Growth and characterization of 3.5 at.% Nd:LGSB bifunctional crystal
Introduction
Since its discovery in 1960, the laser has become an indispensable tool in many applications, including ultrafast material processing [1], automotive industry [2,3], medicine [4,5], military field [6,7], photolithography [8], or research. In order to meet the requirements for all these applications, the laser emission must cover a wide spectral range from ultraviolet (UV) to infrared (IR), including the visible (VIS) range. Currently, tunable lasers [[9], [10], [11]] and the lasers based on trivalent Pr or Tb ions [[12], [13], [14], [15]] are the only well-known solid-state lasers with direct emission in the VIS range. An alternative method to generate VIS laser radiation is the use of nonlinear optical (NLO) crystals that can convert the near-infrared (NIR) laser emission of the known solid-state lasers by second-order nonlinear processes. On the other hand, a more compact laser system can be built by using bifunctional laser and nonlinear optical crystals, in which the laser effect and the NLO phenomena take place simultaneously. This type of crystals must have suitable sites for laser-active ions so that when doped with appropriate rare-earth ions, they can combine the laser emission in the NIR domain with the second harmonic generation (SHG) properties of the host to generate green laser radiation by self-frequency doubling (SFD) processes [16].

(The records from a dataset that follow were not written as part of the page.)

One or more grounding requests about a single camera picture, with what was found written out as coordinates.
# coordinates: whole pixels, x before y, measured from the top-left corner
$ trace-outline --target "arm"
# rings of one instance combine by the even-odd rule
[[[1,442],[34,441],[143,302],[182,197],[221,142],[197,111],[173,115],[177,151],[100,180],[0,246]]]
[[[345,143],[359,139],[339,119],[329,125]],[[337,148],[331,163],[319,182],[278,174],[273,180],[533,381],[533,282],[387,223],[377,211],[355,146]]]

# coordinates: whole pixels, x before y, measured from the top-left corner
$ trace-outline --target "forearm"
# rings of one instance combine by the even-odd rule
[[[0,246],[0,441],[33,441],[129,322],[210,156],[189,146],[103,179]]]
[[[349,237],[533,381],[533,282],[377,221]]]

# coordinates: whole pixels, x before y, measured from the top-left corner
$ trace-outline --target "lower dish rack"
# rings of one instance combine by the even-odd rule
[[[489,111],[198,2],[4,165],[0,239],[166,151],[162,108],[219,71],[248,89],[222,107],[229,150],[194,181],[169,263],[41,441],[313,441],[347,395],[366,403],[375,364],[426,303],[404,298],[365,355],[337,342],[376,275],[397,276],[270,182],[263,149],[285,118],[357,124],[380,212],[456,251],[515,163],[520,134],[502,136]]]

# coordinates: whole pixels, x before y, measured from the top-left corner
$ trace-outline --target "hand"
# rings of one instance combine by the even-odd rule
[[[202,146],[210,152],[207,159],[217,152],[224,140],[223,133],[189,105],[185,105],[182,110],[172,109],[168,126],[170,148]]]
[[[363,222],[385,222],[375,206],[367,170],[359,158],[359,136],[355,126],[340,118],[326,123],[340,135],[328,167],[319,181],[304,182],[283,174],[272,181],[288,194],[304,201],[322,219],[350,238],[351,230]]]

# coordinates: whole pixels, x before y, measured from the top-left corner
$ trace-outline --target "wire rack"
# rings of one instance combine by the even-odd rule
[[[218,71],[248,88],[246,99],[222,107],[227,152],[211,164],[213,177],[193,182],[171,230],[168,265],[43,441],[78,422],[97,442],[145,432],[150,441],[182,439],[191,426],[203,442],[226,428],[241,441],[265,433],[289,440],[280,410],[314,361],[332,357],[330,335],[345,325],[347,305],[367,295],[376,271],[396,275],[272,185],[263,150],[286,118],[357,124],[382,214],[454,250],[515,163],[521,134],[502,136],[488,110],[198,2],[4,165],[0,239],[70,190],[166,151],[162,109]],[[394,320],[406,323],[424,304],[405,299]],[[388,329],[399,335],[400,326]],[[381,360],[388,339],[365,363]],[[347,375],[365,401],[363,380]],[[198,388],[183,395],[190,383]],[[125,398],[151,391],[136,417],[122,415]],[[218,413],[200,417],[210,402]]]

In general, a bifunctional crystal should meet several requirements, such as high quantum efficiency, good thermal conductivity, high absorption efficiency at the pump wavelength, efficient laser emission in the NIR range, and phase-matching properties (with very low losses). Another important aspect is given by the possibility of obtaining crystals with high optical quality and large dimensions, being a well-known fact that the incorporation of large quantities of trivalent rare-earth ions in NLO crystals can cause crystal growth issues and degrade the optical quality of the grown crystals. For instance, the 4 at.% Nd3+-doped yttrium aluminum borate (Nd:YAB) crystal proved to be a promising bifunctional crystal, delivering a green output power of 225 mW under the pump power of 1.6 W at 807 nm with a laser diode [17]. However, because of its incongruent melting, the Nd:YAB crystal can be grown only by flux method, thus being very difficult to obtain sufficiently large and high-quality single crystals. To overcome the problems regarding the growth of the crystal, the research has focused on scandium derivatives with huntite-type structure, having the general formula LnSc3(BO3)4 (Ln = lanthanide) [18], which can exhibit congruent or “nearly” congruent melting.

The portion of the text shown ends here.